▶ _WHAT IS NEEDED_:
Could the data below be retyped exactly, without its pictures?

▶ _SUPPLIED INFORMATION_:
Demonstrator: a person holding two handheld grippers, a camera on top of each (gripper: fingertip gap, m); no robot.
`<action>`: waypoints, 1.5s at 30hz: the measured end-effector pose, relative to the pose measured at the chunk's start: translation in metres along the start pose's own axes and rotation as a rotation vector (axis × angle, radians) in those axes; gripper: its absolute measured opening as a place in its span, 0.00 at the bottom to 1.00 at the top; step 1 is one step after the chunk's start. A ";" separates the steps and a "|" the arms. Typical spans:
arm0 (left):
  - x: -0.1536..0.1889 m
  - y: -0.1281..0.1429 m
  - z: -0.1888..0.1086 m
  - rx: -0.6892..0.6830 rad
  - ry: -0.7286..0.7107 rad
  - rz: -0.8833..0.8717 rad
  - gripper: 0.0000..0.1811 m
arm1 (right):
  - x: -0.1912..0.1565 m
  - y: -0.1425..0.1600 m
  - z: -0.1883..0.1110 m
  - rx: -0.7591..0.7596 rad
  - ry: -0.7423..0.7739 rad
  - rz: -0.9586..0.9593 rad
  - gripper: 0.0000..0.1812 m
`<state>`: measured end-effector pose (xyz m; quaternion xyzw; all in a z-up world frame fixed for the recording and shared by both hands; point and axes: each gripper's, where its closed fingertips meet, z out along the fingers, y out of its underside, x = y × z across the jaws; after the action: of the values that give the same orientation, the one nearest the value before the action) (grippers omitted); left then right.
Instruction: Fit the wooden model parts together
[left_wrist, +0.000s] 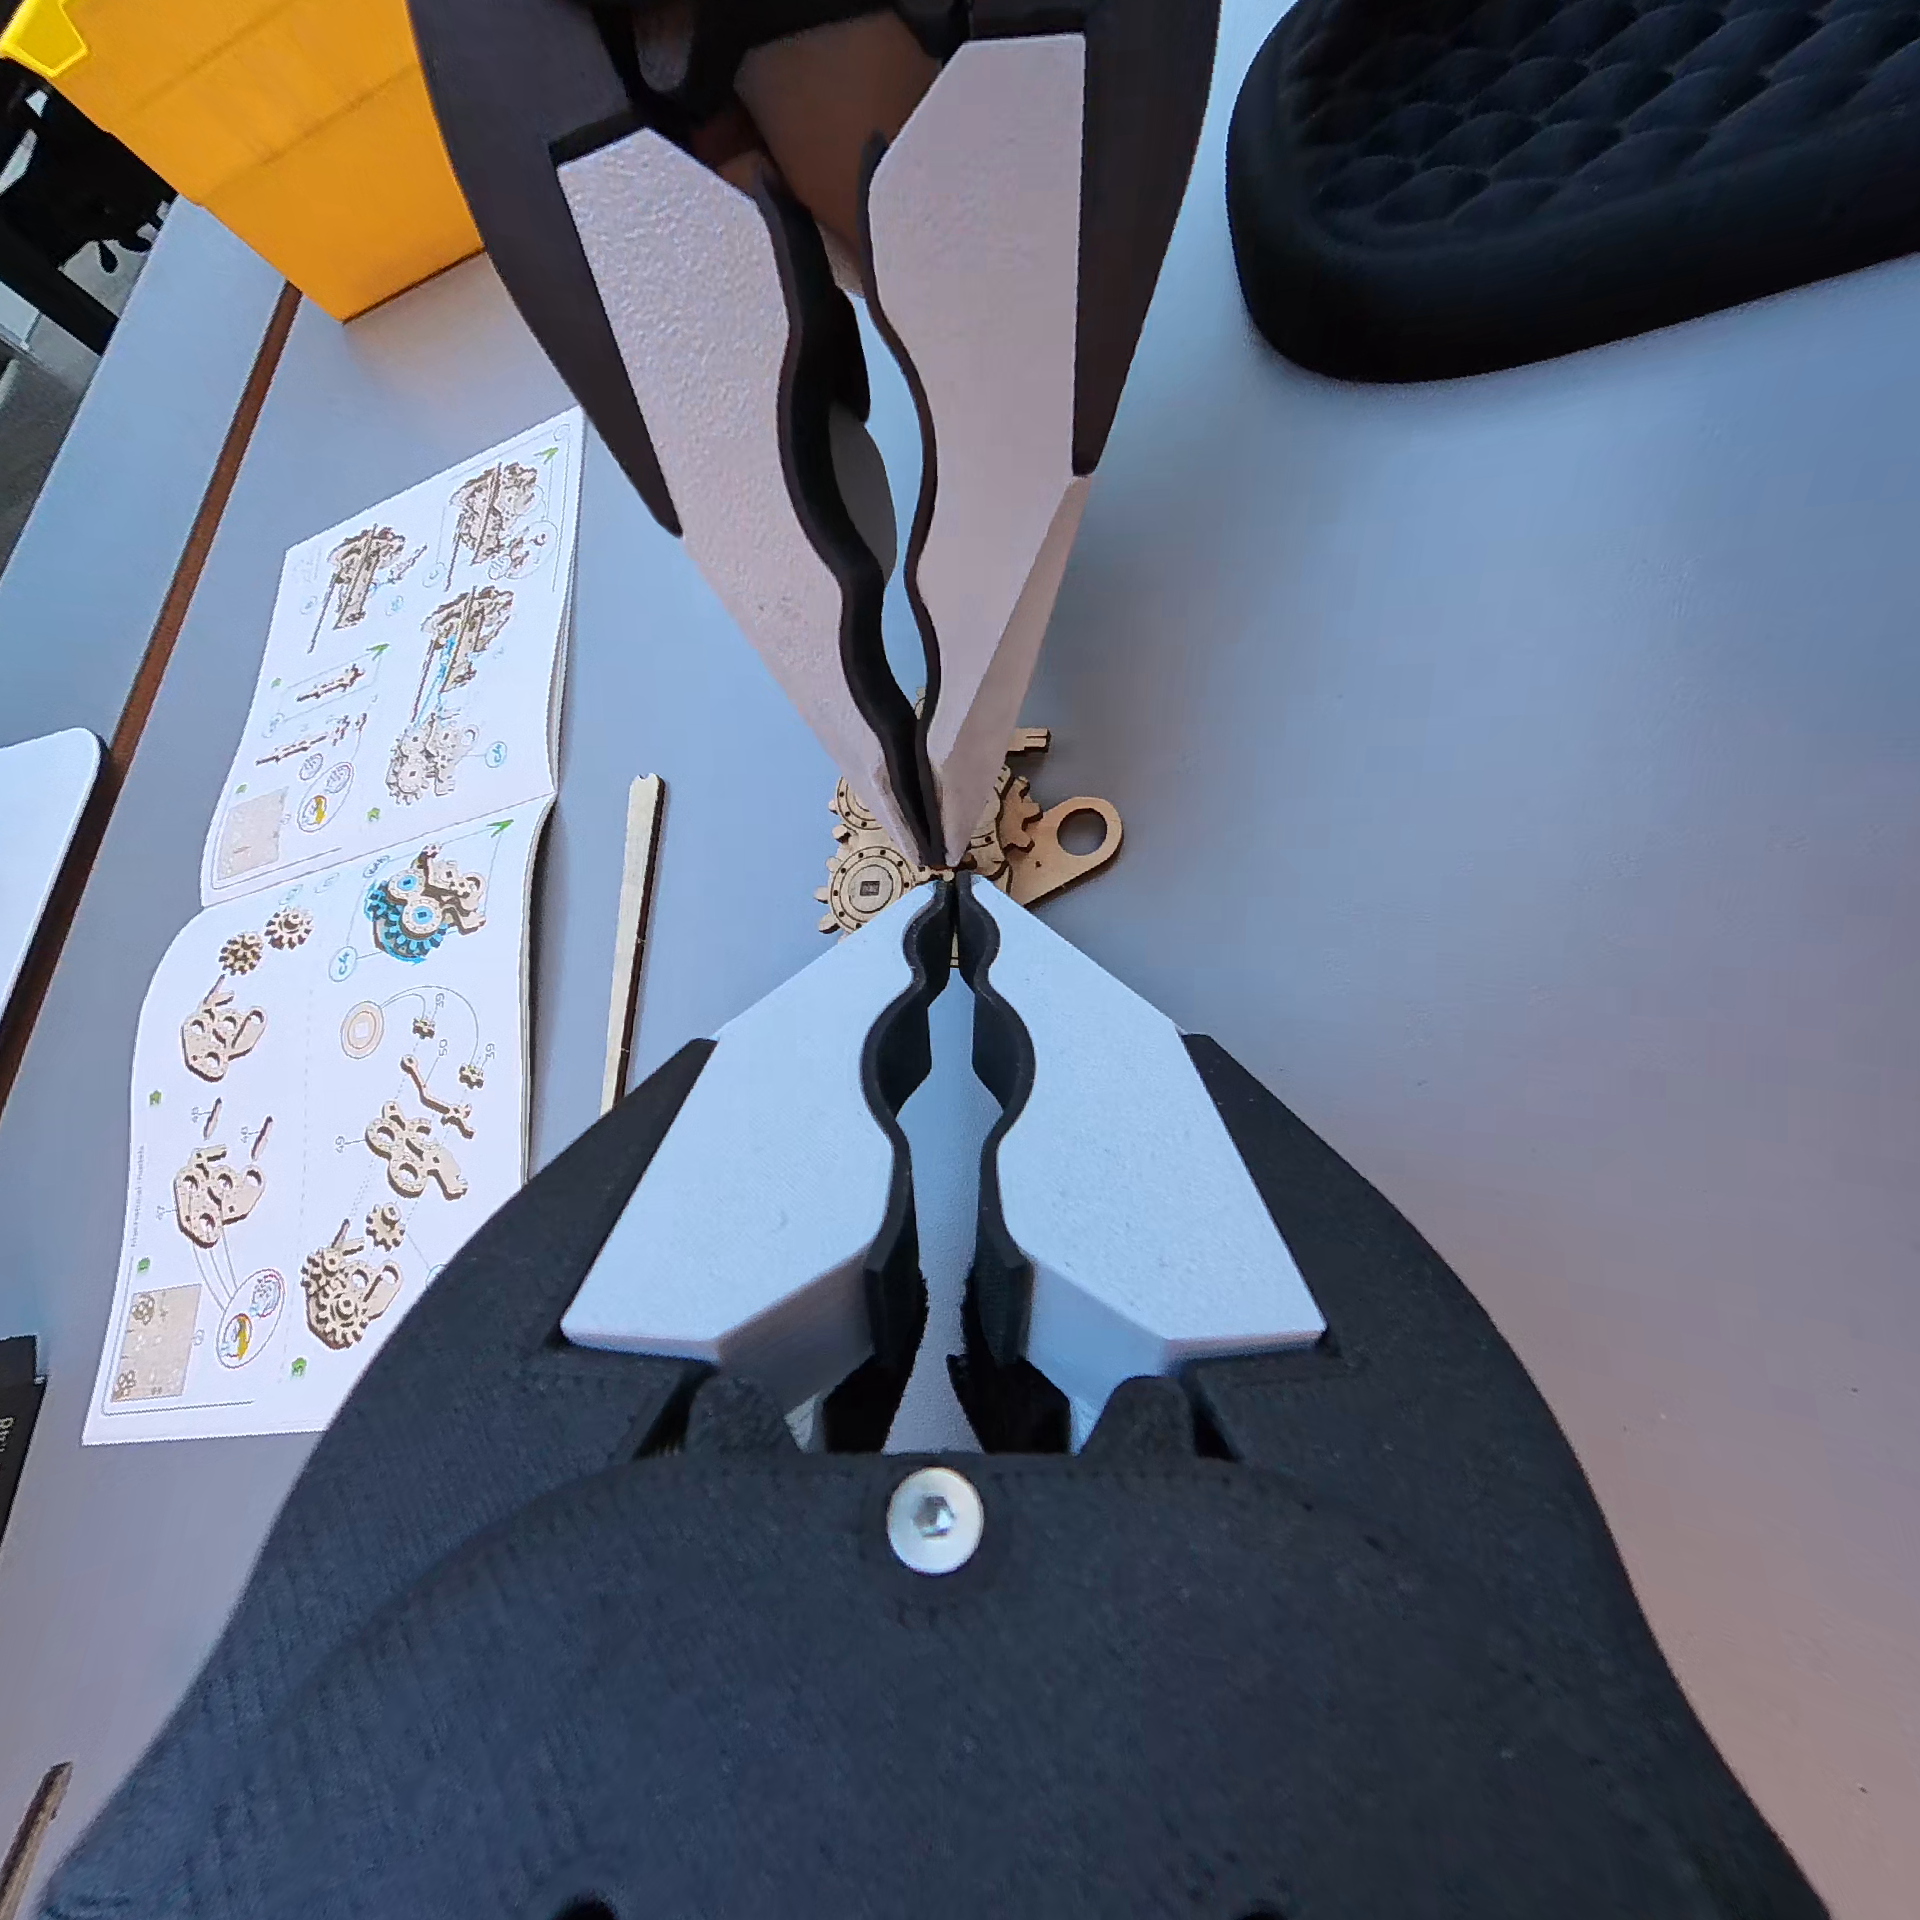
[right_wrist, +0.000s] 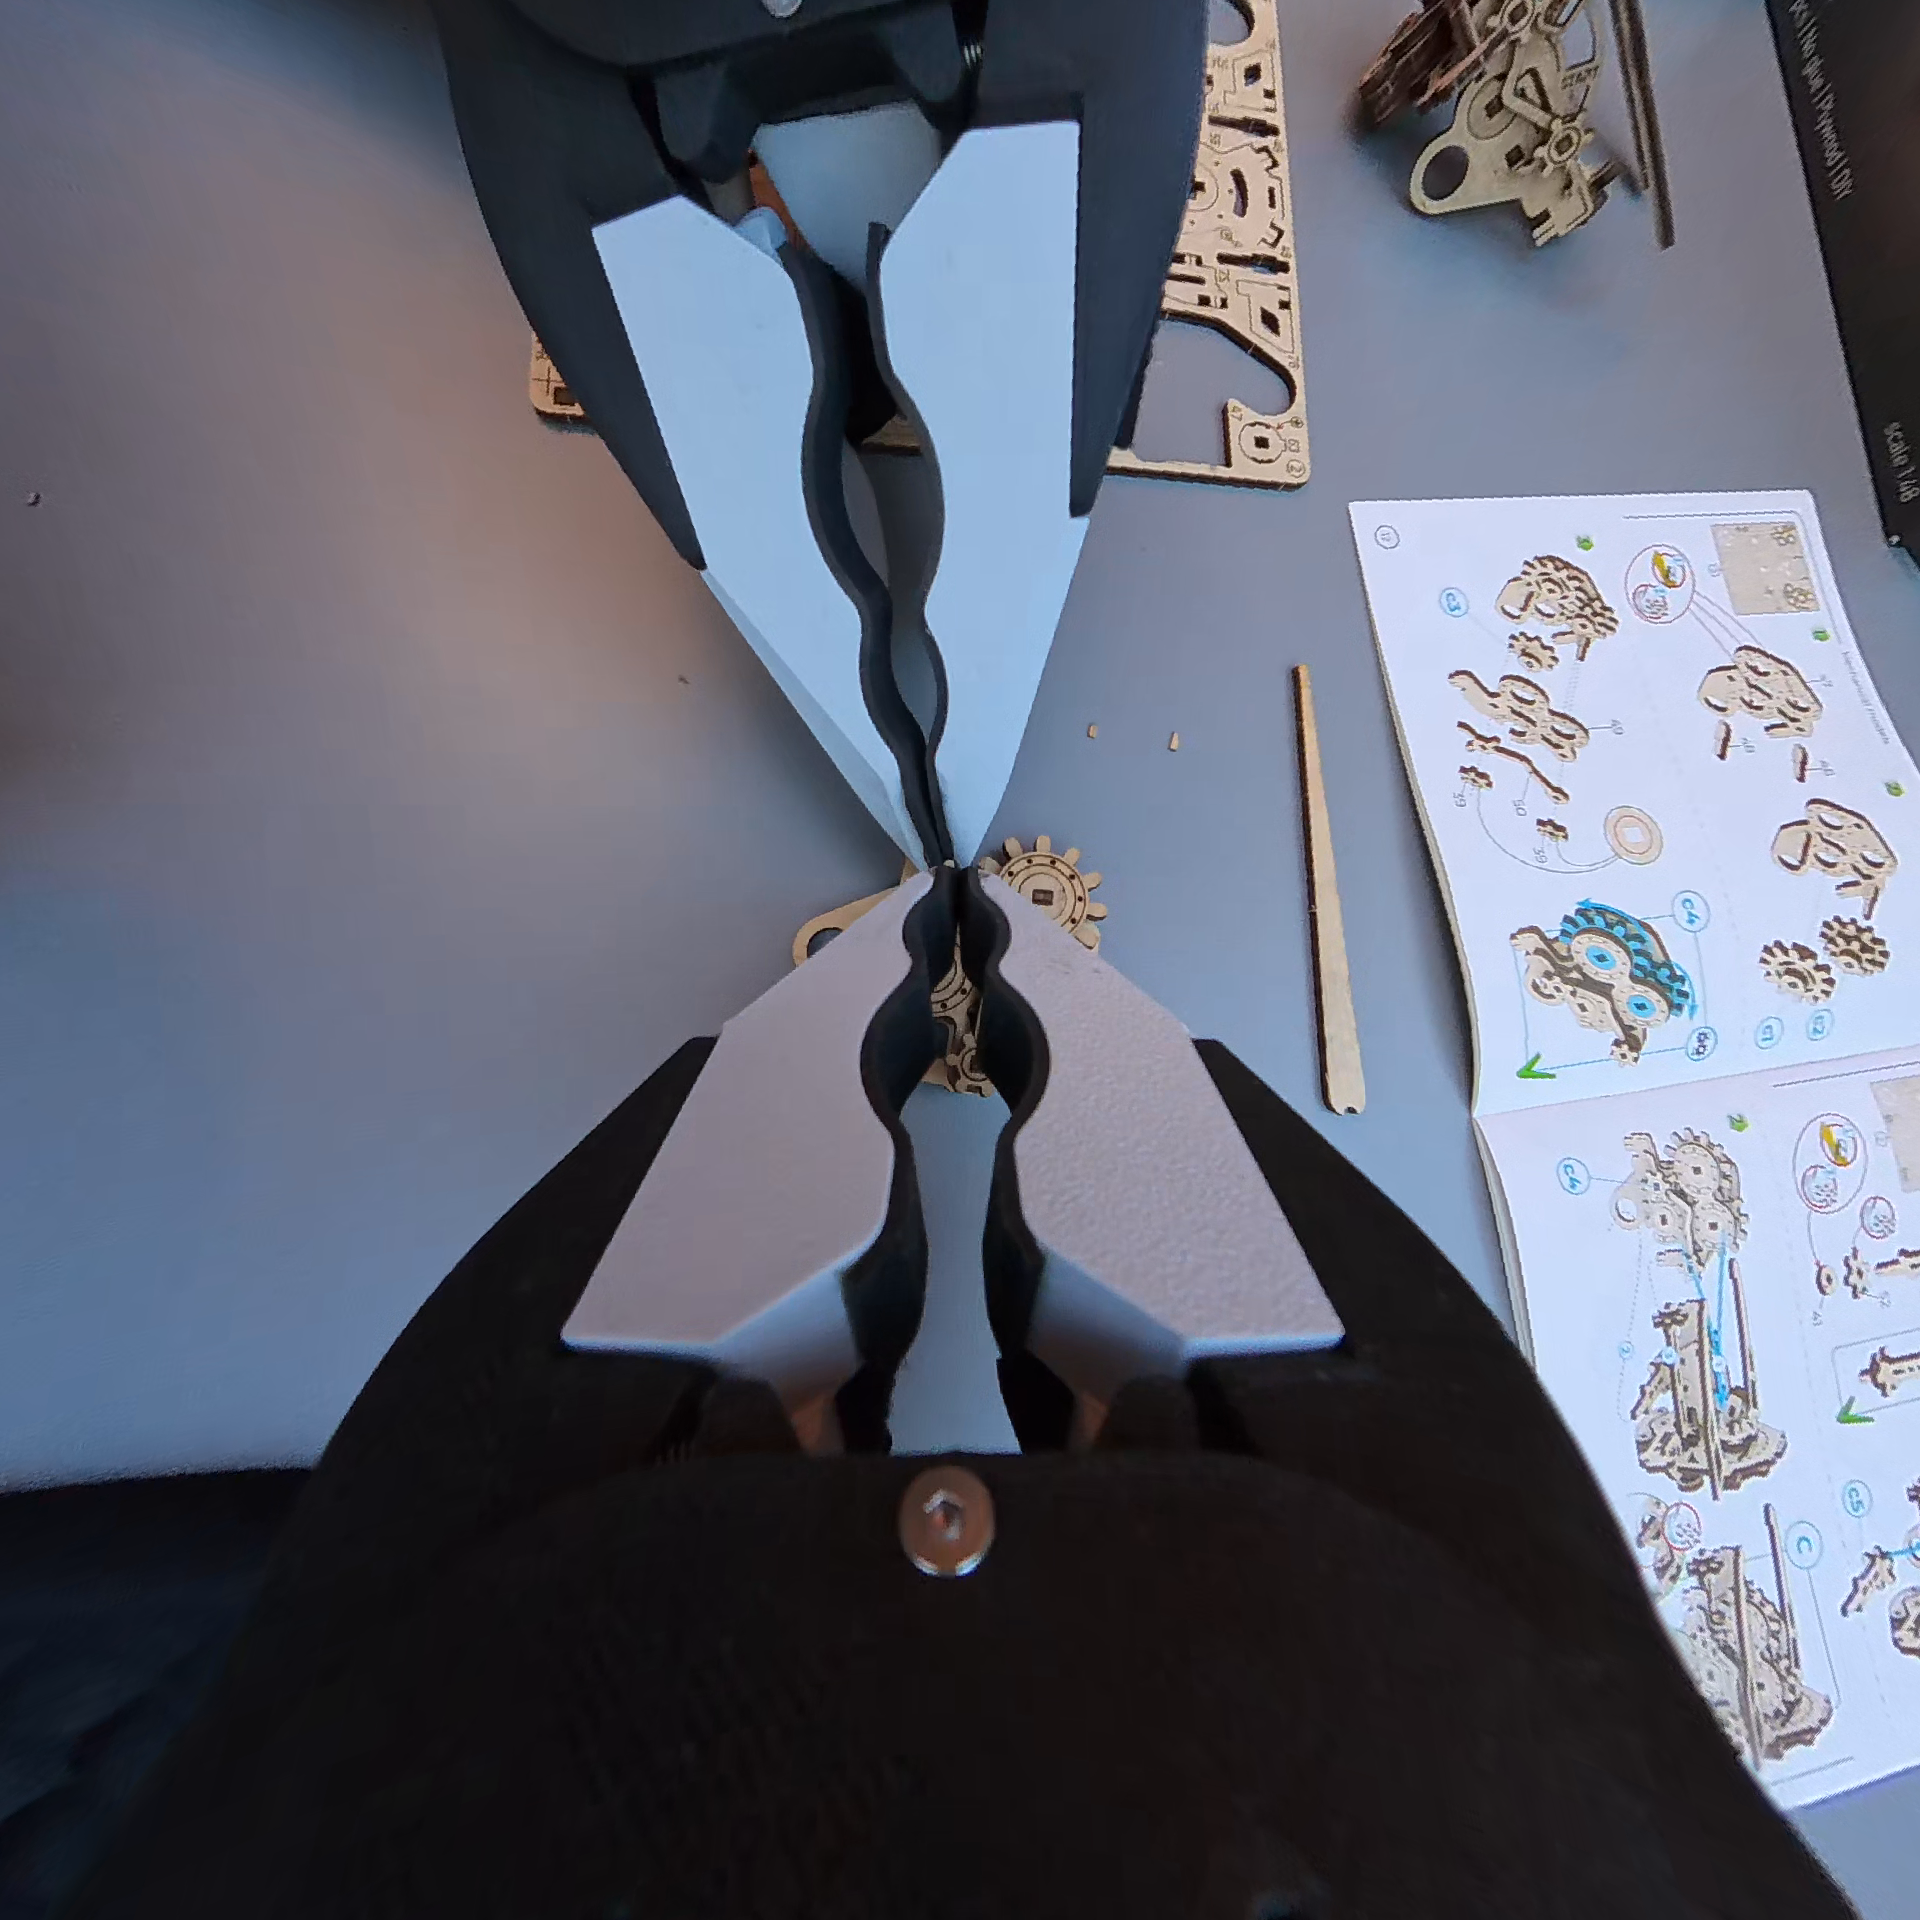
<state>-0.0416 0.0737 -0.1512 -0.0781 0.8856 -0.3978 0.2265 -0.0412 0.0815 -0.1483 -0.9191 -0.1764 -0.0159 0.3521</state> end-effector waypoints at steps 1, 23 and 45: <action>0.000 0.000 0.000 -0.001 0.000 0.001 0.00 | 0.000 0.000 0.000 -0.006 -0.005 0.009 0.00; -0.001 -0.002 0.004 0.020 -0.013 0.012 0.00 | 0.002 -0.006 -0.007 0.105 -0.205 0.013 0.00; -0.001 -0.002 0.004 0.024 -0.008 0.007 0.00 | 0.000 0.002 -0.002 0.001 -0.133 -0.062 0.00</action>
<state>-0.0390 0.0697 -0.1516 -0.0738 0.8801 -0.4074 0.2323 -0.0397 0.0785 -0.1481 -0.9119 -0.2278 0.0347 0.3395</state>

▶ _WRITTEN SOLUTION_:
Demonstrator: a person holding two handheld grippers, a camera on top of each (gripper: fingertip gap, m); no robot.
`<action>`: waypoints, 1.5s at 30hz: the measured end-effector pose, relative to the pose measured at the chunk's start: translation in metres along the start pose's own axes and rotation as a rotation vector (axis × angle, radians) in those axes; gripper: its absolute measured opening as a place in its span, 0.00 at the bottom to 1.00 at the top; step 1 is one step after the chunk's start. A ";" separates the steps and a "|" the arms. Typical spans:
arm0 (left):
  - x: -0.1536..0.1889 m
  - y: -0.1281..0.1429 m
  - z: -0.1888..0.1086 m
  - rx: -0.6892..0.6830 rad
  - ry: -0.7286..0.7107 rad
  - rz: -0.8833..0.8717 rad
  - gripper: 0.0000..0.1811 m
arm1 (right):
  - x: -0.1912..0.1565 m
  - y: -0.1425..0.1600 m
  - z: -0.1883..0.1110 m
  - rx: -0.7591..0.7596 rad
  - ry: -0.7423..0.7739 rad
  - rz: -0.9586..0.9593 rad
  - gripper: 0.0000..0.1812 m
`<state>`: measured end-effector pose (xyz m; quaternion xyzw; all in a z-up world frame fixed for the recording and shared by both hands; point and axes: each gripper's, where its closed fingertips meet, z out along the fingers, y out of its underside, x = y × z across the jaws; after the action: of the values that give the same orientation, the one nearest the value before the action) (grippers omitted); left then right.
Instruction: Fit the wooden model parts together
[left_wrist, +0.000s] 
[right_wrist, +0.000s] 
<state>-0.0416 0.0737 -0.1512 -0.0781 0.8856 -0.3978 0.2265 -0.0412 0.0815 -0.1483 -0.9191 -0.1764 -0.0159 0.3521</state> end-effector waypoints at steps 1, 23 and 45: <action>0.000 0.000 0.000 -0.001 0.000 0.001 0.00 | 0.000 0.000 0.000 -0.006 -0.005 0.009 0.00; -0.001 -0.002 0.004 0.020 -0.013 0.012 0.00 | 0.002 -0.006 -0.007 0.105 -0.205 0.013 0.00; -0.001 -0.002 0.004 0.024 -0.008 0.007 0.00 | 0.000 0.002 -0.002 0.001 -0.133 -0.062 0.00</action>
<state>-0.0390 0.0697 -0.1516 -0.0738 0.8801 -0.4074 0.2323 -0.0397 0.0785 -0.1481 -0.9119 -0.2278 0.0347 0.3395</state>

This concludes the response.